Les propres images d’Akhenaton et les temples qu’il avait construits pour Atón subiraient une campagne d’iconoclasme similaire une fois que leurs successeurs seraient revenus aux dieux traditionnels.

Si la réutilisation de l’inscription de Seshat a quelque chose à voir avec ces événements historiques, c’est l’une des questions auxquelles les experts espèrent répondre à l’avenir. On peut cependant dire qu’une ancre si richement décorée est une découverte sans précédent, selon Ben-Dor Evian.

La découverte la plus similaire a été une ancre trouvée en 1982 sur la côte de Megadim, juste au nord d’Atlit. Cet artefact provient également d’une gravure égyptienne réutilisée, mais dans ce cas, seules les jambes de deux figures inconnues sont visibles.

Le fait que plusieurs ancres aient été perdues en mer aux alentours d’Atlit ne signifie pas nécessairement que tous les navires qui les transportaient ont coulé. La baie d’Atlit était un point d’ancrage commun pour les navires marchands à l’âge du bronze et il est probable qu’un navire perdait périodiquement une ancre mal fixée ou coincée au fond de la mer, explique Ben-Dor Evian. En fait, nous savons par les vraies épaves de l’époque que les navires ne transportaient des ancres de rechange que pour une telle éventualité.

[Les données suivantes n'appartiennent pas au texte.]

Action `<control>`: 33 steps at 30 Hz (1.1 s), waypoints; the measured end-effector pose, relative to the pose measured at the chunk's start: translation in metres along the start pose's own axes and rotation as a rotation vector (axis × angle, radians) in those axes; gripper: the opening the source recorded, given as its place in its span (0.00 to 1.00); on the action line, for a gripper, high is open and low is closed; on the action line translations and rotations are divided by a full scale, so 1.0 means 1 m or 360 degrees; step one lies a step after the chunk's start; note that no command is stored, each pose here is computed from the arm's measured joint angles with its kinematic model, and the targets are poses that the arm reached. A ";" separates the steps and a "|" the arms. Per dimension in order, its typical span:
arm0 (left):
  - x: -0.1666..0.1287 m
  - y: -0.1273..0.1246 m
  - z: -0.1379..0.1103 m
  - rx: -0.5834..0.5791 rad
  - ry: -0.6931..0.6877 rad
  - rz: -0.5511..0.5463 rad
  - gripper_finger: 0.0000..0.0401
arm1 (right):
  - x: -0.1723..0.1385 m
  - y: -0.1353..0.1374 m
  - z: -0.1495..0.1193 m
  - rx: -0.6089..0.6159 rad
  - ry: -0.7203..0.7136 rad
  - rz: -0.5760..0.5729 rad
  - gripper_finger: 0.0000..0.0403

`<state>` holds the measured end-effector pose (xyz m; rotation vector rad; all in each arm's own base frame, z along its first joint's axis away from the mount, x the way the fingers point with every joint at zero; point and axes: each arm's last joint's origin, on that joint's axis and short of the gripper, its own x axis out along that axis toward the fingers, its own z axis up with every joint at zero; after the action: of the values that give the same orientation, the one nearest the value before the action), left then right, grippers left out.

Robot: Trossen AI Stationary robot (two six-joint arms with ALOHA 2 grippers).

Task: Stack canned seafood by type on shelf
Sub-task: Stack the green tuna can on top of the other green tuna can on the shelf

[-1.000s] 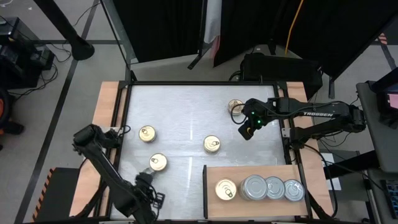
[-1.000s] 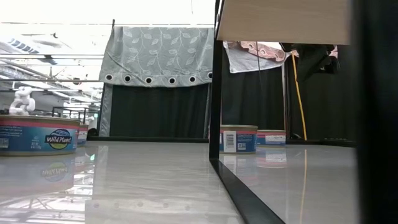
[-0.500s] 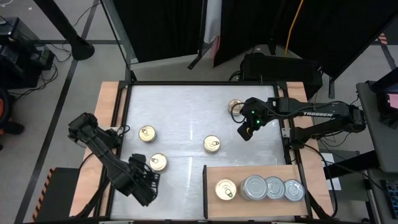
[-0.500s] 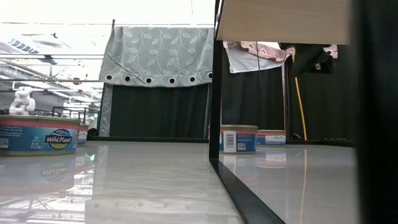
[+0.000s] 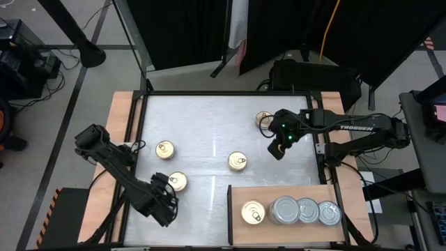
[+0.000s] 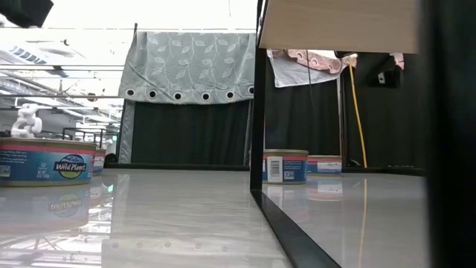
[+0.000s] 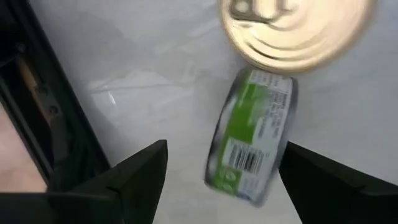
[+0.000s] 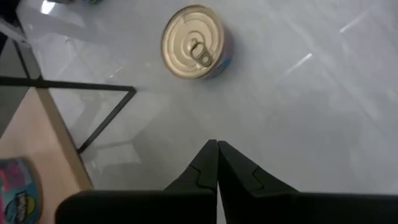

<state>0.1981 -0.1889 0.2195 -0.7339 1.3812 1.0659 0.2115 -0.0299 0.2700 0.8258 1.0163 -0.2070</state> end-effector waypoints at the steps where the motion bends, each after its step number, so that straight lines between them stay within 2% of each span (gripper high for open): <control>1: 0.003 0.001 0.000 0.0008 -0.0006 0.0012 0.74 | 0.000 0.000 0.000 -0.0007 0.0008 0.0013 0.00; 4: 0.013 -0.005 -0.002 0.0076 0.0032 -0.0091 0.71 | -0.004 0.001 -0.002 -0.0018 -0.0010 0.0037 0.00; 7: 0.025 -0.007 -0.004 0.0085 0.0080 -0.0139 0.64 | -0.010 0.002 -0.003 -0.0024 -0.0054 0.0063 0.00; 10: 0.028 -0.009 -0.005 0.0043 0.0102 -0.0175 0.53 | -0.018 0.004 -0.004 -0.0019 -0.0115 0.0109 0.00; 14: 0.017 -0.012 -0.005 0.0017 0.0123 -0.0228 0.35 | -0.031 0.008 -0.006 -0.0034 -0.0229 0.0182 0.00; 18: -0.018 -0.015 -0.009 -0.0031 0.0188 -0.0429 0.35 | -0.062 0.019 -0.004 -0.0091 -0.0439 0.0213 0.01; 22: -0.070 -0.010 -0.006 -0.0061 0.0129 -0.0781 0.35 | -0.108 0.040 0.001 -0.0229 -0.0676 0.0326 0.07; 27: -0.134 0.008 0.026 -0.0213 -0.0286 -0.1271 0.37 | -0.165 0.072 0.002 -0.0187 -0.0861 0.0579 0.22; 30: -0.164 0.019 0.052 -0.0302 -0.0569 -0.1456 0.37 | -0.185 0.090 0.000 -0.0098 -0.0813 0.0710 0.34; 33: -0.189 0.021 0.082 -0.0360 -0.0782 -0.1636 0.35 | -0.193 0.107 0.000 -0.0039 -0.0726 0.0828 0.46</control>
<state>0.2344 -0.1365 0.4165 -1.0817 0.3366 0.5000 0.1628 0.0031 0.4831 0.9387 0.3571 0.0637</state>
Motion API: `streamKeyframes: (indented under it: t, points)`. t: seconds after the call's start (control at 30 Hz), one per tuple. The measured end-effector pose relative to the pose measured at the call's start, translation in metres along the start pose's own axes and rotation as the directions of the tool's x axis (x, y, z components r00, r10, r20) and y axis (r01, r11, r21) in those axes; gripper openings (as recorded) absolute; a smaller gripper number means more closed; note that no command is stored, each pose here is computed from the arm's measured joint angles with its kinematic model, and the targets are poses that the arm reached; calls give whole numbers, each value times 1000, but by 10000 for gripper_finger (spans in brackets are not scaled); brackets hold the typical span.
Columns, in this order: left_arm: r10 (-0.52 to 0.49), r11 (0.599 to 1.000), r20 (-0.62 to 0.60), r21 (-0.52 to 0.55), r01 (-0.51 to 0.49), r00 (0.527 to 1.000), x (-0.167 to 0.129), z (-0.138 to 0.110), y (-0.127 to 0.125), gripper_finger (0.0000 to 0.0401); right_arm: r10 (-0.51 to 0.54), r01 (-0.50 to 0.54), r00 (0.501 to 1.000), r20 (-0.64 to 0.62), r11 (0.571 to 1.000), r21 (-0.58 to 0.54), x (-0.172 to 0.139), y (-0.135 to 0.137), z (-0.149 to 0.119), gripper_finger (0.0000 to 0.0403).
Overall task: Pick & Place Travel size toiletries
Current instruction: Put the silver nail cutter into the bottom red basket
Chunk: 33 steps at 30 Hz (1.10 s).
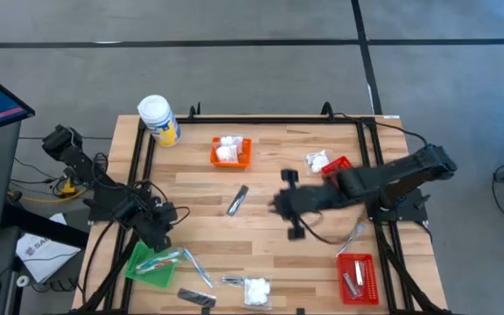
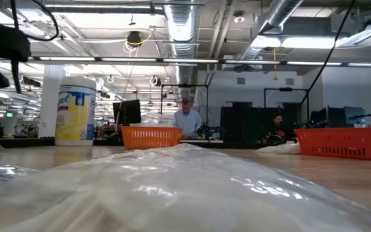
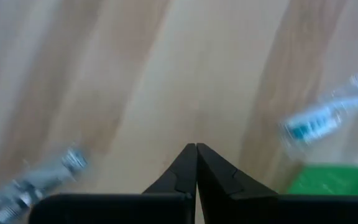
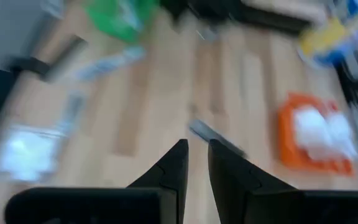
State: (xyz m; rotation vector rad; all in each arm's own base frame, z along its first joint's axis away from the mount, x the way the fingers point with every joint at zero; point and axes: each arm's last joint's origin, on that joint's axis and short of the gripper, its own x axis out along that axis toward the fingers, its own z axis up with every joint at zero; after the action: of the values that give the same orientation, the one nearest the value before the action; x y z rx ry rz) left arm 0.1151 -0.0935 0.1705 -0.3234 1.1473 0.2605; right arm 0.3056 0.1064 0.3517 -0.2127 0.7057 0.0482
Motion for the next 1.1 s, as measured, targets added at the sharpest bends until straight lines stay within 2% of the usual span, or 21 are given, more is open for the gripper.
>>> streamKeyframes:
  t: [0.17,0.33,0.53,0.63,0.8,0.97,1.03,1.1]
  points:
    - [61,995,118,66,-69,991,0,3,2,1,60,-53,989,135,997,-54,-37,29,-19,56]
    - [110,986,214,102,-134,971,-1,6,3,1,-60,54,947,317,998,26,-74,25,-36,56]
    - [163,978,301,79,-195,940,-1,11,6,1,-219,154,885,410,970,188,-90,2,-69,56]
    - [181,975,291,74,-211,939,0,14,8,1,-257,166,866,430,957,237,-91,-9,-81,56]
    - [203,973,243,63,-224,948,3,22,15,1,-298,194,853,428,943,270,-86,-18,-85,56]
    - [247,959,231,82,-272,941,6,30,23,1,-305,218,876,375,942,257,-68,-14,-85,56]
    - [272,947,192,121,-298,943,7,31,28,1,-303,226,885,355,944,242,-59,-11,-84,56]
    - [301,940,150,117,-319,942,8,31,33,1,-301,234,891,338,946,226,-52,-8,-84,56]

Cependant, dans le cas de l’ancre Seshat, il est probable que l’ensemble du navire ait été perdu en raison de la présence d’autres découvertes anciennes sur le site, explique Sharvit. L’archéologue marin ne révèle pas ce que sont ces découvertes, affirmant que son unité est toujours en train de parcourir la zone à la recherche d’autres vestiges de l’épave possible.

S’il provenait d’un navire marchand, l’ancre Seshat nous fournirait également des informations sur la nature du commerce international en son temps, explique Ben-Dor Evian.

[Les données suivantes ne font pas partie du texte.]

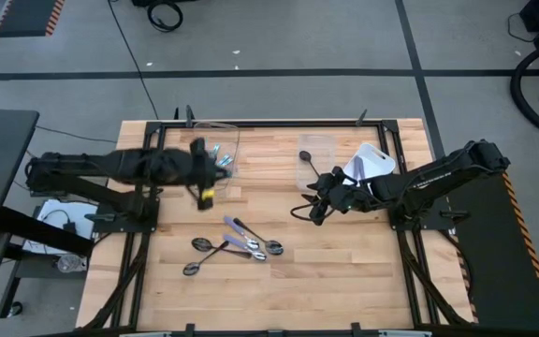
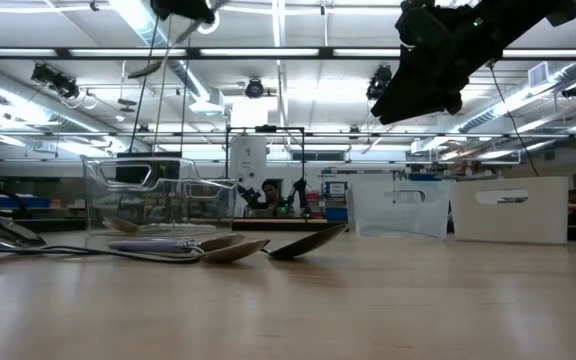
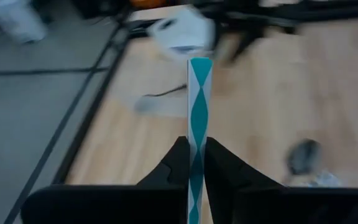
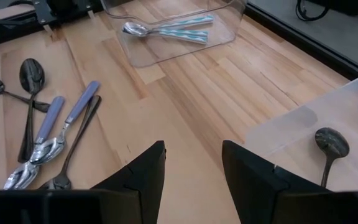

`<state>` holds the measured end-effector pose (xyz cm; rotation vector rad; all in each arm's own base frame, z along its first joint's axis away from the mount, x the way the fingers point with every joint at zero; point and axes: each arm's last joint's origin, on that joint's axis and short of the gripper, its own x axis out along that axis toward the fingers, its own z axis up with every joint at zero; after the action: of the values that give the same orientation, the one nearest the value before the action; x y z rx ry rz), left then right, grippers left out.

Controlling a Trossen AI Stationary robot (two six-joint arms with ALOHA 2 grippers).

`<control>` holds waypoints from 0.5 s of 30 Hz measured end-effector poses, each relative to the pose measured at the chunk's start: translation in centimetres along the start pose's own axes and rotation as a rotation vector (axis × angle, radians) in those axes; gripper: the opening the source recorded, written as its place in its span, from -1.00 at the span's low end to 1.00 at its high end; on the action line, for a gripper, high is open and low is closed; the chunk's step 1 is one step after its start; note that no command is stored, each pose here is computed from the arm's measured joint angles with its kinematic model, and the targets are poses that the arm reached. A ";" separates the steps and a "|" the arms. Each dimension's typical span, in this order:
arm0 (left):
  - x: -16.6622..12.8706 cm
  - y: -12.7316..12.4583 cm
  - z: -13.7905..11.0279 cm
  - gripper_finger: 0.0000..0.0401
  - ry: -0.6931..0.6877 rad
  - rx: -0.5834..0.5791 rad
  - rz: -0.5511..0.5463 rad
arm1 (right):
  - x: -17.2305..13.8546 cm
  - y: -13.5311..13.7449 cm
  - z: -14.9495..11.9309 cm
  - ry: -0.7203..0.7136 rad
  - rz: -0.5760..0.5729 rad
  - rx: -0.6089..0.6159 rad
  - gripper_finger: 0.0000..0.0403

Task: Sort silverware by color (type)
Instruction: Put the green pattern spoon into the transparent bin

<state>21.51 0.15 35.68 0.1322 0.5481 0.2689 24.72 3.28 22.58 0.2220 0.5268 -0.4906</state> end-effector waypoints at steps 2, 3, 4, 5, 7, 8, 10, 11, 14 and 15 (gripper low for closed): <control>0.4 1.6 -0.1 -0.85 0.015 -0.048 0.065 | -0.1 0.1 0.0 -0.003 0.006 -0.002 -0.16; 0.6 2.4 -0.2 -0.85 0.018 -0.080 0.098 | -0.1 0.2 -0.1 -0.003 0.007 -0.004 -0.16; 0.8 3.3 -0.2 -0.85 0.019 -0.110 0.130 | -0.2 0.2 -0.1 -0.003 0.008 -0.005 -0.16; 1.0 4.1 -0.3 -0.84 0.020 -0.136 0.158 | -0.2 0.3 -0.1 -0.004 0.009 -0.007 -0.16; 1.5 5.6 -0.4 -0.83 0.017 -0.192 0.194 | -0.3 0.4 -0.2 -0.008 0.006 -0.010 -0.16; 1.6 6.4 -0.6 -0.83 0.024 -0.211 0.207 | -0.3 0.5 -0.2 -0.010 0.004 -0.012 -0.16; 2.2 7.7 -0.7 -0.83 0.011 -0.246 0.219 | -0.4 0.5 -0.2 -0.012 0.004 -0.012 -0.16; 2.5 8.2 -0.8 -0.83 0.002 -0.264 0.220 | -0.4 0.5 -0.2 -0.011 0.006 -0.012 -0.16; 3.9 9.5 -2.1 -0.83 0.059 -0.297 0.222 | -0.5 0.7 -0.3 -0.011 0.009 -0.015 -0.16; 4.2 9.8 -2.2 -0.83 0.054 -0.311 0.221 | -0.5 0.7 -0.3 -0.011 0.011 -0.016 -0.16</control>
<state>21.69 10.84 33.59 -0.1173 0.5391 0.5698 24.57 4.16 22.61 0.2066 0.5188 -0.4765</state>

« À la fin de l’âge du bronze, il y a eu une explosion du commerce, mais il est toujours question de savoir qui a fait tout le commerce, que ce soit les Égyptiens eux-mêmes ou, disons, les Cananéens autorisés par les Égyptiens », dit-il. « Cette découverte identifie clairement au moins certains des marchands comme des Égyptiens qui étaient sous le contrôle direct des pharaons, car sinon ils n’auraient pas eu accès aux pierres d’un site sacré d’où proviendrait ce soulagement. »

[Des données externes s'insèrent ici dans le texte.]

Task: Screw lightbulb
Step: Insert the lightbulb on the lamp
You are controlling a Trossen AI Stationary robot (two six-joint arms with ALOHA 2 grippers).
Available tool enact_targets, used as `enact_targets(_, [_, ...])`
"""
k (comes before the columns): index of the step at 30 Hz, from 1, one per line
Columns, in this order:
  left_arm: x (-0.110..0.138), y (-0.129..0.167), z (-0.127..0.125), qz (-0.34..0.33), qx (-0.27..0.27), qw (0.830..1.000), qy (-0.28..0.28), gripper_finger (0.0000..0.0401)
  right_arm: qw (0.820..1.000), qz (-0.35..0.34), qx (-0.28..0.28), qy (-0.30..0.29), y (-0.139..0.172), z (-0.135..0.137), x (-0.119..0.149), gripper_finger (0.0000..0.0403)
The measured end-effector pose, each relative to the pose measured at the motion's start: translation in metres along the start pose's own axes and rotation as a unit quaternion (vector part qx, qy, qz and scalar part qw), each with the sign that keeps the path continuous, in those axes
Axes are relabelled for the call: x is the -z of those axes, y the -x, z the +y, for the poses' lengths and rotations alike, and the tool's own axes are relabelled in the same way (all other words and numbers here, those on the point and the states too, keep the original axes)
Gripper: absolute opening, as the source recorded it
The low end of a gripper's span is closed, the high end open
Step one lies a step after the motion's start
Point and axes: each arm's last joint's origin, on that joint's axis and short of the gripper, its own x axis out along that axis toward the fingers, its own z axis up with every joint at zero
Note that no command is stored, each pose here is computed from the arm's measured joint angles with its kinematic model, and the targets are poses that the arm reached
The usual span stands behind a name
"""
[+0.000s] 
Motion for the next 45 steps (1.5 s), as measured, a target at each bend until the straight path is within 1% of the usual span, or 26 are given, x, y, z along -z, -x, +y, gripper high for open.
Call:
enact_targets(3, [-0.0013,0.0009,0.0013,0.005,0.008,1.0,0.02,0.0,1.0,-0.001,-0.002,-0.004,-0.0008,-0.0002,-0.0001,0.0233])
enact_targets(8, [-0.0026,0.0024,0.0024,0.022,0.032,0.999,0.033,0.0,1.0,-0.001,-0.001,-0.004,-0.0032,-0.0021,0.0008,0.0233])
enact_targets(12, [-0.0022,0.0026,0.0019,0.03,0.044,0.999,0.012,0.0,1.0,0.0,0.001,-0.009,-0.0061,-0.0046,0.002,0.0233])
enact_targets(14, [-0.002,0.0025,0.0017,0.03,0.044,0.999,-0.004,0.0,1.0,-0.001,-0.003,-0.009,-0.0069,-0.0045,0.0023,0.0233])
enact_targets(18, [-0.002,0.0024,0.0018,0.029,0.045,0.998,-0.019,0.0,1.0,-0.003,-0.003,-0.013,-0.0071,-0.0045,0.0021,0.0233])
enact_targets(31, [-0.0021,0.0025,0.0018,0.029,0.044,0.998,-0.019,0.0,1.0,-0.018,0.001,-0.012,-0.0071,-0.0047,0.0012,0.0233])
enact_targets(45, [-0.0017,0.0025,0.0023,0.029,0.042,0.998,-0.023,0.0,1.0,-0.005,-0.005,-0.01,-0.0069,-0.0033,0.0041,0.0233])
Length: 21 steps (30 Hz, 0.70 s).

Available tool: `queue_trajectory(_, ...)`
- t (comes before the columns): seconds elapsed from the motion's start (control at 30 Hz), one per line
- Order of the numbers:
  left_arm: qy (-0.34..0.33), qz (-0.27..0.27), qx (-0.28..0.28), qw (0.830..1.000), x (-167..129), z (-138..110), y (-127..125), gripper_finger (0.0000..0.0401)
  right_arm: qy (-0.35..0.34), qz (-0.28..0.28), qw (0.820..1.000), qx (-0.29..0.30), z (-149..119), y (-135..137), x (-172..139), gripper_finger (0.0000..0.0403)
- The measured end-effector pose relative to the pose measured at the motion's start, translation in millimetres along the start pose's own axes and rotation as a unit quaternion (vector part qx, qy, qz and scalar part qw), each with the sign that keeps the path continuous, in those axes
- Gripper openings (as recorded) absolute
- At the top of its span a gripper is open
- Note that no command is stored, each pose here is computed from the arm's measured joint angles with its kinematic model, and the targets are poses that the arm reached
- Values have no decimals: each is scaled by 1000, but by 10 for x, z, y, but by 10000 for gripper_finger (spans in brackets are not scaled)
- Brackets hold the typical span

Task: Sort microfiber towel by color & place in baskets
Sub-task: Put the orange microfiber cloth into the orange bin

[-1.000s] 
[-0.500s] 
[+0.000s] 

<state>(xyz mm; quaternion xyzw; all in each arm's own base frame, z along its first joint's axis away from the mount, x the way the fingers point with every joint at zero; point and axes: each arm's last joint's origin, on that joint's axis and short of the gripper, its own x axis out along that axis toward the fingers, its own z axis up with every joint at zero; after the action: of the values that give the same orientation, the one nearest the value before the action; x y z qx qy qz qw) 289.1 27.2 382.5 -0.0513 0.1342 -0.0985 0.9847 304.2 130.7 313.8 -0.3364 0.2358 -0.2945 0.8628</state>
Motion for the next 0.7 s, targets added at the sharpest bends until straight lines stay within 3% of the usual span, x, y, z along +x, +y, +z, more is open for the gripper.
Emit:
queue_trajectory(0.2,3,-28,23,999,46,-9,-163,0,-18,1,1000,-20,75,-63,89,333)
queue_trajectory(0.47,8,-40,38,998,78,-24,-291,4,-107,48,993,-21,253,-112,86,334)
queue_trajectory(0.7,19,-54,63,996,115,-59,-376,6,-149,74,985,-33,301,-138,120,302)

L’ancre est prêtée par l’Autorité des Antiquités d’Israël au Musée d’Israël dans le cadre de l’exposition «Emoglifos», qui enseigne aux visiteurs l’écriture de l’Égypte ancienne en soulignant les parallèles entre les hiéroglyphes et leurs descendants numériques désormais omniprésents, les Emojis. L’échantillon se tiendra jusqu’au 12 octobre et on ne sait pas encore où l’ancre sera exposée après l’exposition.